Saved data entries

<<<<

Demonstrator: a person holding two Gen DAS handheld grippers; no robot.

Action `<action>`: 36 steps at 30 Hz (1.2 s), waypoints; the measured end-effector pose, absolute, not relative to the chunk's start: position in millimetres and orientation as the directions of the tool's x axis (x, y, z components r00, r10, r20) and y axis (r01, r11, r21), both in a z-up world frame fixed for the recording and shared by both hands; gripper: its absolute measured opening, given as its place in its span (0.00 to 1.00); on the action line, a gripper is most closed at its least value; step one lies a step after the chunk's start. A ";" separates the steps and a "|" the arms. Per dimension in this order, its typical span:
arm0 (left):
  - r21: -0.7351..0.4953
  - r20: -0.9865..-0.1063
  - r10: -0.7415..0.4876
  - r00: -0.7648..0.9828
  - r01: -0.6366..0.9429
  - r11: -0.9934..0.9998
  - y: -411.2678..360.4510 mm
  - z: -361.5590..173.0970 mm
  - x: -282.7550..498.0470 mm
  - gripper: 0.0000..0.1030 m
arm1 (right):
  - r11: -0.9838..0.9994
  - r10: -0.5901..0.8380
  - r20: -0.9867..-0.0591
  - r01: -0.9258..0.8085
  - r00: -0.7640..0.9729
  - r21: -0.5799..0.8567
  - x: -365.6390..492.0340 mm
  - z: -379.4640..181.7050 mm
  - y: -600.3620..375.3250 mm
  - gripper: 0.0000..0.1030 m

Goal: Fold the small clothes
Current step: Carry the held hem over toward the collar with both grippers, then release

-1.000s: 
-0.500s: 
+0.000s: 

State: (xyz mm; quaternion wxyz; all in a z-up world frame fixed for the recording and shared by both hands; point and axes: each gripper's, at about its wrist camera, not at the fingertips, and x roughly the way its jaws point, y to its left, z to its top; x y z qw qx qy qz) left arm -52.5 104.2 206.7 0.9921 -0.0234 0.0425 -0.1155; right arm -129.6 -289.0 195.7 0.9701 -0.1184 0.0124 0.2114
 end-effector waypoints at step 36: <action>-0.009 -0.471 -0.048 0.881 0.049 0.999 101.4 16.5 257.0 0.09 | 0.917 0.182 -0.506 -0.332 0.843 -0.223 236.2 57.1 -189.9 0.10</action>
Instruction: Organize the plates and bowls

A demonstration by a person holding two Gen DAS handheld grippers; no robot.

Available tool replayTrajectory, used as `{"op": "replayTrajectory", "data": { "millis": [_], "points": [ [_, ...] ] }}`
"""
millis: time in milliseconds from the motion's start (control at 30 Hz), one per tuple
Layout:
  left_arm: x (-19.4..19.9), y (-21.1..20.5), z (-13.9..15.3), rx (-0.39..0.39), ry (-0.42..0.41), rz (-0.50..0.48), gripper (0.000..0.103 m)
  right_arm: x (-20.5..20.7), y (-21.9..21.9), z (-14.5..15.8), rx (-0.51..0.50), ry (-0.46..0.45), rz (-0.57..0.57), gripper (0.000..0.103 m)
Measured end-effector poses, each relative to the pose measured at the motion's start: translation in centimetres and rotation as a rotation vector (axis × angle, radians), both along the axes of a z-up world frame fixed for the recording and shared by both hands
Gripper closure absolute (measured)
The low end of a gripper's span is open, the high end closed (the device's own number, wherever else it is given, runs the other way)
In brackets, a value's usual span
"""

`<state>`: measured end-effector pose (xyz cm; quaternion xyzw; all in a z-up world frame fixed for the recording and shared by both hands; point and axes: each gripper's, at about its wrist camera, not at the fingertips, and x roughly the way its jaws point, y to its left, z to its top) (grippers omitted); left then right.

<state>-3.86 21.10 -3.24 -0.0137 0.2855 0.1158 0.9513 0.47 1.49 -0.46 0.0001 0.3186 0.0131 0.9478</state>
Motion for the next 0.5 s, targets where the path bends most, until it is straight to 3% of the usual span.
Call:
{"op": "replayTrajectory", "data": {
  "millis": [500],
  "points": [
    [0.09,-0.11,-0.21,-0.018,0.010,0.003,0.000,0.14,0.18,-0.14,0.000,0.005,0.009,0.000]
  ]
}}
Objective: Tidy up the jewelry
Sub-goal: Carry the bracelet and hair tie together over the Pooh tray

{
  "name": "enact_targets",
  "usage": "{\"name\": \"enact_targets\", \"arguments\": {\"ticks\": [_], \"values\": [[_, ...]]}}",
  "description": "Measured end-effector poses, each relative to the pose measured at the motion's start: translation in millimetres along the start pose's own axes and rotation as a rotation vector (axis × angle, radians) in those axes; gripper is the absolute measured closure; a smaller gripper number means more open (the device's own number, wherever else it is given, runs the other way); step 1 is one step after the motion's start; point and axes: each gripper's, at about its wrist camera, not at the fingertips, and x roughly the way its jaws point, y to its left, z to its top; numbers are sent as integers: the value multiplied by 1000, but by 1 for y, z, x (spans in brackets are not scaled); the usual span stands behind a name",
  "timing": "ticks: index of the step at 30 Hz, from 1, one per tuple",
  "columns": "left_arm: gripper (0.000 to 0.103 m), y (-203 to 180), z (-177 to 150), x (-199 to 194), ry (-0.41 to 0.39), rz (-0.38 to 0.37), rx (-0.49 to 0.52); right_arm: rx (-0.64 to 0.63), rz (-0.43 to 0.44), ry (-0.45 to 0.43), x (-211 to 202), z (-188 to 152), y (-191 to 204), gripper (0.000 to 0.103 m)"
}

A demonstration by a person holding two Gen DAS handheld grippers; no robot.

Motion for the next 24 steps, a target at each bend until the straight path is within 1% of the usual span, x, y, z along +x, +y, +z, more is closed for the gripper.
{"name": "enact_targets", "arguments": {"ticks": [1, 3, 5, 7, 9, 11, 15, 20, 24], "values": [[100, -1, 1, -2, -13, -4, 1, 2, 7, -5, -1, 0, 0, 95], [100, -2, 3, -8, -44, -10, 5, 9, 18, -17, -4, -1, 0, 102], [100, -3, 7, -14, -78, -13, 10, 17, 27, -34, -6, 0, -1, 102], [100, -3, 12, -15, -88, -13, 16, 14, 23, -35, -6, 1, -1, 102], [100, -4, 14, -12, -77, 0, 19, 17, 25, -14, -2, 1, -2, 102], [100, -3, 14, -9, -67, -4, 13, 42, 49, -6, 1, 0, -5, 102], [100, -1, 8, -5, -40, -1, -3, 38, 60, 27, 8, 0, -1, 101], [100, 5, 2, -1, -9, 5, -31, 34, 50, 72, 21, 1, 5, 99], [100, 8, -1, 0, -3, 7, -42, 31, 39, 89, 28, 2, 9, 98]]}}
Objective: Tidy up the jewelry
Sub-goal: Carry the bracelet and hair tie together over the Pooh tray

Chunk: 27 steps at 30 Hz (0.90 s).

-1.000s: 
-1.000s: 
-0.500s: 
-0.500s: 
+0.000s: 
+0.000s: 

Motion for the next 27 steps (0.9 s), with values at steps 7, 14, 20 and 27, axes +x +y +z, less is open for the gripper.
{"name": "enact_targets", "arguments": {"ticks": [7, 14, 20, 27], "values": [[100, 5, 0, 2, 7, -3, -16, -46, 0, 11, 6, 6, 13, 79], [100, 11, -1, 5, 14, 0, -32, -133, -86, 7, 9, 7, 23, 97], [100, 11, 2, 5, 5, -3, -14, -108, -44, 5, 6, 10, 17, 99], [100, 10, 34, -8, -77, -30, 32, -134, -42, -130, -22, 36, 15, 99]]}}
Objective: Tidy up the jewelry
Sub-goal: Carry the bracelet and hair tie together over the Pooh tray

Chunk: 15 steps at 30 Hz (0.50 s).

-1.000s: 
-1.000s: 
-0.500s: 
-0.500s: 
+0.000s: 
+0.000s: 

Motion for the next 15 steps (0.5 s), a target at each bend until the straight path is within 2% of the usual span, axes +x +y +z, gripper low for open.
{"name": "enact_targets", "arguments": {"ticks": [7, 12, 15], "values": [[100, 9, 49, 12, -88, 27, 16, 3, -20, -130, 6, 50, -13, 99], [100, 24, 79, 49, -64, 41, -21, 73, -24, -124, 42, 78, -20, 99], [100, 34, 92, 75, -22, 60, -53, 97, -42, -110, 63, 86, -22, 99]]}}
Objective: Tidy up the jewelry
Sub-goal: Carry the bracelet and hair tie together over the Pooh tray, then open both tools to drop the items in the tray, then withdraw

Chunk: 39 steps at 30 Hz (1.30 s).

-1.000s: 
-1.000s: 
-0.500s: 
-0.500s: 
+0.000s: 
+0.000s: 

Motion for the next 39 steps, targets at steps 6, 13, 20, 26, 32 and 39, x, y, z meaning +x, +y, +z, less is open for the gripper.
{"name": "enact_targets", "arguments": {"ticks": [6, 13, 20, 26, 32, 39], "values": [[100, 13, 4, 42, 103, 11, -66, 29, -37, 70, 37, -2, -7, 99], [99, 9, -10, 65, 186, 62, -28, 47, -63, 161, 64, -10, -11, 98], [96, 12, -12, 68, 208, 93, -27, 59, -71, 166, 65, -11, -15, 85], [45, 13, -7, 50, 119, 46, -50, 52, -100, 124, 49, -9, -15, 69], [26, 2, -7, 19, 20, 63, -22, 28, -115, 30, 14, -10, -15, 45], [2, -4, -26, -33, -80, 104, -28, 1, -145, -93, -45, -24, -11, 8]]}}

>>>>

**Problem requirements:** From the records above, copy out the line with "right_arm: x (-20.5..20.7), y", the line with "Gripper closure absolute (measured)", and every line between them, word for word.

**Answer to this problem:**
  right_arm: x (-20.5..20.7), y (-21.9..21.9), z (-14.5..15.8), rx (-0.51..0.50), ry (-0.46..0.45), rz (-0.57..0.57), gripper (0.000..0.103 m)
Measured end-effector poses, each relative to the pose measured at the motion's start: translation in centimetres and rotation as a rotation vector (axis × angle, radians), both along the axes of a z-up world frame fixed for the recording and shared by both hands
Gripper closure absolute (measured)

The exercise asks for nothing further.